Re: [PATCH] sched: Move task_mm_cid_work to mm delayed work

[Date Prev][Date Next][Thread Prev][Thread Next][Date Index][Thread Index]

 



On 2024-12-06 03:53, Gabriele Monaco wrote:
On Thu, 2024-12-05 at 11:25 -0500, Mathieu Desnoyers wrote:
[...]


The behaviour imposed by this patch (at least the intended one) is
to
run the task_mm_cid_work with the configured periodicity (plus
scheduling latency) for each active mm.

What you propose looks like a more robust design than running under
the tick.

This behaviour seem to me more predictable, but would that even be
required for rseq or is it just an overkill?

Your approach looks more robust, so I would be tempted to introduce
it as a fix. Is the space/runtime overhead similar between the
tick/task work approach vs yours ?

I'm going to fix the implementation and come up with some runtime stats
to compare the overhead of both methods.
As for the space overhead, I think I can answer this question already:
* The current approach uses a callback_head per thread (16 bytes)
* Mine relies on a delayed work per mm (88 bytes)

Tasks with 5 threads or less have lower memory footprint with the
current approach.
I checked quickly on some systems I have access to and I'd say my
approach introduces some memory overhead on an average system, but
considering a task_struct can be 7-13 kB and an mm_struct is about 1.4
kB, the overhead should be acceptable.

ok!




In other words, was the tick chosen out of simplicity or is there
some
property that has to be preserved?

Out of simplicity, and "do like what NUMA has done". But I am not
particularly attached to it. :-)


P.S. I run the rseq self tests on both this and the previous patch
(both broken) and saw no failure.

That's expected, because the tests do not so much depend on the
compactness of the mm_cid allocation.

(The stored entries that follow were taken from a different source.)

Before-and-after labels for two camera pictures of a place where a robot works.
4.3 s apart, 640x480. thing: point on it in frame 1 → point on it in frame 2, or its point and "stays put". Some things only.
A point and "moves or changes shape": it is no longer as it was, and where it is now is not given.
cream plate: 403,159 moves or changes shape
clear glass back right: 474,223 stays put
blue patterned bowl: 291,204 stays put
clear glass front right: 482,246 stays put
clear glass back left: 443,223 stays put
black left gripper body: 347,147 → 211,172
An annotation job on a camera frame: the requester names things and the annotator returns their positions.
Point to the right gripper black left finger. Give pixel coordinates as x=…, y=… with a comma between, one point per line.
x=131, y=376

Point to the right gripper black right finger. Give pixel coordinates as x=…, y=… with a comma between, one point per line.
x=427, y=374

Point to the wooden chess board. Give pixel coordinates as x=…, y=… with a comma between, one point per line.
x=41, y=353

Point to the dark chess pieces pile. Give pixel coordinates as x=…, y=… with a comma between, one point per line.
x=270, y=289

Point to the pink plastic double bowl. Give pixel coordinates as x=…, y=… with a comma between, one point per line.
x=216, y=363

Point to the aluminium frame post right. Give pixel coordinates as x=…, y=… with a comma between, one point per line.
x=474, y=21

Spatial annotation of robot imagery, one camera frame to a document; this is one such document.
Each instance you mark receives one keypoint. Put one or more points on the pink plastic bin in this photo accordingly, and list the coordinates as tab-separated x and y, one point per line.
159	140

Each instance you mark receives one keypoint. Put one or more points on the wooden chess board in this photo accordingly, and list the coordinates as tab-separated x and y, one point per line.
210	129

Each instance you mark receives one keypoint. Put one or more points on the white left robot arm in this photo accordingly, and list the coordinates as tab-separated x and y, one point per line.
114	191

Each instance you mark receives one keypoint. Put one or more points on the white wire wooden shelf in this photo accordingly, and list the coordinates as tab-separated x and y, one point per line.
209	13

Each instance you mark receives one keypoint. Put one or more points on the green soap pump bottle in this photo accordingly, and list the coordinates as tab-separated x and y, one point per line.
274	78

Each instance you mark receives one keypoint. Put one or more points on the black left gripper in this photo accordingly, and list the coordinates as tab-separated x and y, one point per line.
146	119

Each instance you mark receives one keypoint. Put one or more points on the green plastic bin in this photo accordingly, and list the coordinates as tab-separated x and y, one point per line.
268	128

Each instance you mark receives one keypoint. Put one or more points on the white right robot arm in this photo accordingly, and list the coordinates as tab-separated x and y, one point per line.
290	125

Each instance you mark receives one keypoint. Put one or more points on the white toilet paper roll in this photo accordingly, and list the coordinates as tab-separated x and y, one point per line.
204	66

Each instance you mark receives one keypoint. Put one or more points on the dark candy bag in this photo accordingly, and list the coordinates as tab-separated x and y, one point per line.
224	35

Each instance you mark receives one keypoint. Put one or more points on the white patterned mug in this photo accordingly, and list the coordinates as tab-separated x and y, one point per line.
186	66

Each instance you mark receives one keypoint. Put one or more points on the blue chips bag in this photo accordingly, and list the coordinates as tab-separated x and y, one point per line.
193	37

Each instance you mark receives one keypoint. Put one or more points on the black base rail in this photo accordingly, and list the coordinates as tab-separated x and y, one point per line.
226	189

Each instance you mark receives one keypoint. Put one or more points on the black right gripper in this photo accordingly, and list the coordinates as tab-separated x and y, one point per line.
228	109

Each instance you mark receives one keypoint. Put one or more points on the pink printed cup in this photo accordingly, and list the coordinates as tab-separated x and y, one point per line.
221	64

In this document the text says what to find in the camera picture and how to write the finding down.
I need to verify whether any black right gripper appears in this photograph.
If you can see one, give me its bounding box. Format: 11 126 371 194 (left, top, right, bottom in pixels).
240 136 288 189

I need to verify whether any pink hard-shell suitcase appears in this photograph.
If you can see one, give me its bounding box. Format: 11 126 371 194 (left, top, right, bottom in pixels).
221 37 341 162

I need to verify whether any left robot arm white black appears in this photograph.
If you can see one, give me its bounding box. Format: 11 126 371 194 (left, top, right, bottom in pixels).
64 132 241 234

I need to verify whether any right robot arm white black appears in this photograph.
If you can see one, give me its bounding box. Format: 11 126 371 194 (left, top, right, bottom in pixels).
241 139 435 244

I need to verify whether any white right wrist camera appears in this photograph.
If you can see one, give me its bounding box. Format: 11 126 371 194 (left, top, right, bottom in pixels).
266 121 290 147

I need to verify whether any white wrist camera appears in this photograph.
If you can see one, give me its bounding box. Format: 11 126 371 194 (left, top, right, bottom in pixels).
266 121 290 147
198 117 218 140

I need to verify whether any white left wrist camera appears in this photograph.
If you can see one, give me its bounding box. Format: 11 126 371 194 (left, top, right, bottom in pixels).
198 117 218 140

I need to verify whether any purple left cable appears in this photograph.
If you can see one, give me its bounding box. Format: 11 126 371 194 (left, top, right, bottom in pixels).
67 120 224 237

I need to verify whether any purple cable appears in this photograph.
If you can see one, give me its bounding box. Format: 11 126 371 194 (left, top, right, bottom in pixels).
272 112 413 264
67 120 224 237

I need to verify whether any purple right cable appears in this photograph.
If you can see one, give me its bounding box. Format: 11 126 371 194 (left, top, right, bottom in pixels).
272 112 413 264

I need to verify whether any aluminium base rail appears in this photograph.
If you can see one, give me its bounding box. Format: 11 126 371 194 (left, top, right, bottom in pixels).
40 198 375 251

They way I validated this
in the past is by creating a simple multi-threaded program that
periodically prints the current mm_cid from userspace, and
sleep for a few seconds between printing, from many threads on
a many-core system.

Then see how it reacts when run: are the mm_cid close to 0, or
are there large values of mm_cid allocated without compaction
over time ? I have not found a good way to translate this into
an automated test though. Ideas are welcome.

You can look at the librseq basic_test as a starting point. [1]

Perfect, will try those!

Thinking back on this, you'll want a program that does the following
on a system with N CPUs:

- Phase 1: run one thread per cpu, pinned on each cpu. Print the
  mm_cid from each thread with the cpu number every second or so.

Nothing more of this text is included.